11 thoughts on “Speech Recognition using Google Speech API

  1. Shubham Jain - April 16, 2017

    Can i use this in Windows? If yes plz show me the steps to do it?

    1. Frank - April 16, 2017

      Yes, with one of the other speech engines it should work. Install the required modules and run it using Python.

  2. Aleem Firnas - April 2, 2017

    after cloning the project from GIT, cd into pyaudio then when I try sudo python setup.py install it throws an error
    ” src/_portaudiomodule.c:29:23: fatal error: portaudio.h: No such file or directory
    compilation terminated. “

    1. Frank - April 2, 2017

      A dependency called Portaudio is missing. This is an audio API, http://www.portaudio.com/
      On Mac

      brew install portaudio
      sudo brew link portaudio
      sudo pip install pyaudio

      On Linux: http://askubuntu.com/questions/736238/how-do-i-install-and-setup-the-environment-for-using-portaudio/

  3. soumya g - March 27, 2017

    Running this code snippet gives me the below error:

    ALSA lib pcm_dsnoop.c:606:(snd_pcm_dsnoop_open) unable to open slave
    ALSA lib pcm_dmix.c:1029:(snd_pcm_dmix_open) unable to open slave
    ALSA lib pcm.c:2266:(snd_pcm_open_noupdate) Unknown PCM cards.pcm.rear
    ALSA lib pcm.c:2266:(snd_pcm_open_noupdate) Unknown PCM cards.pcm.center_lfe
    ALSA lib pcm.c:2266:(snd_pcm_open_noupdate) Unknown PCM cards.pcm.side
    ALSA lib pcm_dmix.c:1029:(snd_pcm_dmix_open) unable to open slave

    Any suggestions on how I can proceed from here?

    1. Frank - March 28, 2017

      Try the same code on another computer or another recognition engine

  4. Mark Tomson - March 25, 2017

    How you set the Italian language ??

    1. Frank - March 25, 2017

      The language you can set depends on the recognition engine. This only works if the language is supported. The Sphinx engine supports English, French and Chinese.
      To set a language use the parameter.

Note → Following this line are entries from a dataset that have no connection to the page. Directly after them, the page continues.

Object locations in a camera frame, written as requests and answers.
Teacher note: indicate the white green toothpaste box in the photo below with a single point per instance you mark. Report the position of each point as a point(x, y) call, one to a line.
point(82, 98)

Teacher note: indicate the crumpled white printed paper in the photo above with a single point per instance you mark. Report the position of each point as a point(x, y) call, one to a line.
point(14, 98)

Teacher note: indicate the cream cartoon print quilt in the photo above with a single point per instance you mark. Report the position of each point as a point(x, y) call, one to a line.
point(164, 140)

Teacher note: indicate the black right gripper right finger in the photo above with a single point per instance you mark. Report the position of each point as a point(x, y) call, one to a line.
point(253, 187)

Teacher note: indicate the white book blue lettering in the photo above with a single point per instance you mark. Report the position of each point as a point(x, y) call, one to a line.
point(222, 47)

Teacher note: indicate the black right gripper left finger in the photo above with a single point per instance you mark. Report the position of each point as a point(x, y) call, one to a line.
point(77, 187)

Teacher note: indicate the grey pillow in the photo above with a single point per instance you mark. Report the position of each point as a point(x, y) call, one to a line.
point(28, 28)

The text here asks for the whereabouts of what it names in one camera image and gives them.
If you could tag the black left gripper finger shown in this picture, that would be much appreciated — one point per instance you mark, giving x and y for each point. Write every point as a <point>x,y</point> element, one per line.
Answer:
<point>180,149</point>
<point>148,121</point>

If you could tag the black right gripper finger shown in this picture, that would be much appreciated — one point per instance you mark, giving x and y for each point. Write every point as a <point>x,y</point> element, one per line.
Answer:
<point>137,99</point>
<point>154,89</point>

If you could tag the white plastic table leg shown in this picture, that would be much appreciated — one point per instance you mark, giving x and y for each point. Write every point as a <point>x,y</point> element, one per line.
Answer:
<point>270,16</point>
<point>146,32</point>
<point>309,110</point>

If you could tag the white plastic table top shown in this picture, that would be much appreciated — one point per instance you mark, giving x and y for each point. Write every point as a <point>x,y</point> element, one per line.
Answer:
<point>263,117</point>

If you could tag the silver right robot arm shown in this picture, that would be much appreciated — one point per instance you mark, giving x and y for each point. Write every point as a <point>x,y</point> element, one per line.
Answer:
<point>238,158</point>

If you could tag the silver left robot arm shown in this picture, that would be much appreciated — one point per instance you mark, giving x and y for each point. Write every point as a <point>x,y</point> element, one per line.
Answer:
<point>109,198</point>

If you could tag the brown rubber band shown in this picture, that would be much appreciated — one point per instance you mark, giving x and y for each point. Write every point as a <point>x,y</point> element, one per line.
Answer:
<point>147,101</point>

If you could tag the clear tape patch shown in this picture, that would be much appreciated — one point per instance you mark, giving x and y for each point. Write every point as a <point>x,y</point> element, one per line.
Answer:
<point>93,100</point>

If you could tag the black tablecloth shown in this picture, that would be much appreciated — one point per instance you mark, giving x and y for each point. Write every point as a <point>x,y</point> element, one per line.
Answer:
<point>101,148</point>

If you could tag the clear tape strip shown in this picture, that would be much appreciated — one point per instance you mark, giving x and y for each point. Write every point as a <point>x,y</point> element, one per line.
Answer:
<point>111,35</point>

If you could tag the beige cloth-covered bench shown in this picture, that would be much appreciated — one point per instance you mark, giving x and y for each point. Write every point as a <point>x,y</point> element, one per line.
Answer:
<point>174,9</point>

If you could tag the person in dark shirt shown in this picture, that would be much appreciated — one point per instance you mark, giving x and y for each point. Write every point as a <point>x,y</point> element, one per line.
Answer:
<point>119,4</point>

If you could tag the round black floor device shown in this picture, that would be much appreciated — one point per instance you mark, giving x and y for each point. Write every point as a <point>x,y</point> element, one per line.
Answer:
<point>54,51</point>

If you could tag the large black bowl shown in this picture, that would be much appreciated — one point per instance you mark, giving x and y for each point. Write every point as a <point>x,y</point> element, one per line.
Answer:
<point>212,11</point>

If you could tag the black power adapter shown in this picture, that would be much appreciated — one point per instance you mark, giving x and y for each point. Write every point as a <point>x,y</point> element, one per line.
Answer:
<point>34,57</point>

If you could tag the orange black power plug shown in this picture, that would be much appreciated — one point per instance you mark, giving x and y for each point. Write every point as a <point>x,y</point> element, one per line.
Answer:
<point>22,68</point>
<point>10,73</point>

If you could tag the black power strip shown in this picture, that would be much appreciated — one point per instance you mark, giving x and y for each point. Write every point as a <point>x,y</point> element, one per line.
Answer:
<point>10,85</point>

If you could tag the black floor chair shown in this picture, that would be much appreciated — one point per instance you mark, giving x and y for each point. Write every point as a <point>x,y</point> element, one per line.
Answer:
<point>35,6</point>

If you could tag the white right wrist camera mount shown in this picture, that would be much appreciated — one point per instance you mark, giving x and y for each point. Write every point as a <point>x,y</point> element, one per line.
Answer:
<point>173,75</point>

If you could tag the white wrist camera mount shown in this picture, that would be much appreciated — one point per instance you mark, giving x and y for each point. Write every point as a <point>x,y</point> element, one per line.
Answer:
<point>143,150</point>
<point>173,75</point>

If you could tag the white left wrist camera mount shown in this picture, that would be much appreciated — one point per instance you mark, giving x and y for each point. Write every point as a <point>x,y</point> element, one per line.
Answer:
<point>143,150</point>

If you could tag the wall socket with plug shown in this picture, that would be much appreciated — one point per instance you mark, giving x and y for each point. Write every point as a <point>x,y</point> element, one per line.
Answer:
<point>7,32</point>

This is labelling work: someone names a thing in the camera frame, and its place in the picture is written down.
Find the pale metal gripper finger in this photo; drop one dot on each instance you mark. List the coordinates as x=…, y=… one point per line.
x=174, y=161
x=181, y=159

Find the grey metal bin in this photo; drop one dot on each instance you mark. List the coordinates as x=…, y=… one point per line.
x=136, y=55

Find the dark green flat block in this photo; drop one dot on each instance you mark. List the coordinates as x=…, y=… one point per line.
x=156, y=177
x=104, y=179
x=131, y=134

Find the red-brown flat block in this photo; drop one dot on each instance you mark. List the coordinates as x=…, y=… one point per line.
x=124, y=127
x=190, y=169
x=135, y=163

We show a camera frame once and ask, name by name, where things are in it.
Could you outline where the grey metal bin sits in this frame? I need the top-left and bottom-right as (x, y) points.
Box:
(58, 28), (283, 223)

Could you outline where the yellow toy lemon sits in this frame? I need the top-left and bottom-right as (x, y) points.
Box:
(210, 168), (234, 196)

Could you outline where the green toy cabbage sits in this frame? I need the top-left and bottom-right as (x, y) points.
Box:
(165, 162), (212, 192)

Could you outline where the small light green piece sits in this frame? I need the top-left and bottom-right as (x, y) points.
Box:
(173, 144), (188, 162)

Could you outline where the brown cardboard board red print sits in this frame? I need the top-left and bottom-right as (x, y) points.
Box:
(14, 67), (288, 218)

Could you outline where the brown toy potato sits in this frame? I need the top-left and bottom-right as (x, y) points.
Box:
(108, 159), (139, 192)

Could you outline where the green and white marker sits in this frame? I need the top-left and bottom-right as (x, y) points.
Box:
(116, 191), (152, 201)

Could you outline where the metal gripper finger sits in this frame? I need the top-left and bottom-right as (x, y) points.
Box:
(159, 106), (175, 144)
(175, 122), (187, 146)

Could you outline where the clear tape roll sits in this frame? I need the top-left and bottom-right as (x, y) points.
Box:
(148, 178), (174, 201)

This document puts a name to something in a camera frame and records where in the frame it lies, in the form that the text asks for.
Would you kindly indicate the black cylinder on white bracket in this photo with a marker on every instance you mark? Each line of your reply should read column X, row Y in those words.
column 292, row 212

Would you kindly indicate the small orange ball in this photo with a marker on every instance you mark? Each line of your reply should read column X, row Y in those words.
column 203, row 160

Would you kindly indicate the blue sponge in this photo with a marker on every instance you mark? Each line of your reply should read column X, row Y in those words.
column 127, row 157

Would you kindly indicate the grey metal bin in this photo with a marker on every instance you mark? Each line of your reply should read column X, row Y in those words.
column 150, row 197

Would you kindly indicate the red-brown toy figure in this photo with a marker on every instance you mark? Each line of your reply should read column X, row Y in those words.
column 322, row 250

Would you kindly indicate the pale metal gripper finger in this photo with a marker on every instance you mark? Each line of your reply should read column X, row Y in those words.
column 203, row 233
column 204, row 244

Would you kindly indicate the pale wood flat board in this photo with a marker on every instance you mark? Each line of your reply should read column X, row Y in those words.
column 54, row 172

      Recognition engines may change over time (free to commercial/API key) or not include every language. However, the principle of using the speech_recognition module remains the same.

      The recognition engines are:

      • recognize_sphinx
      • recognize_google
      • recognize_wit
      • recognize_bing
      • recognize_api
      • recognize_houndify
      • recognize_ibm

      Then specify the language as a parameter, depending on the speech engine.

      For Sphinx,

      recognizer_instance.recognize_sphinx(audio_data, language = "en-US", keyword_entries = None, show_all = False)

      For Google one,

      recognize_google(audio, language="it")

      For ibm,

      def recognize_ibm(self, audio_data, username, password, bandmodel, language = "en-US", show_all = False):
      1. Mark Tomson - March 30, 2017

        Ok. Thank you very much

  5. skyler - August 11, 2016

    Does this work on Mac?
    Changing sudo apt-get to brew?

    1. Frank - August 11, 2016

      The module works on Mac too, but I’m not sure if the Google Speech Recognition API is still publicly available. The module provides access to several other speech engines such as CMU Sphinx, Wit.ai, api.ai and IBM Speech to Text.

      To install on mac I think you can use pip:

      sudo easy_install pip
      pip install SpeechRecognition

      but I don’t have a mac so I’m not sure.
      The official module site is SpeechRecognition.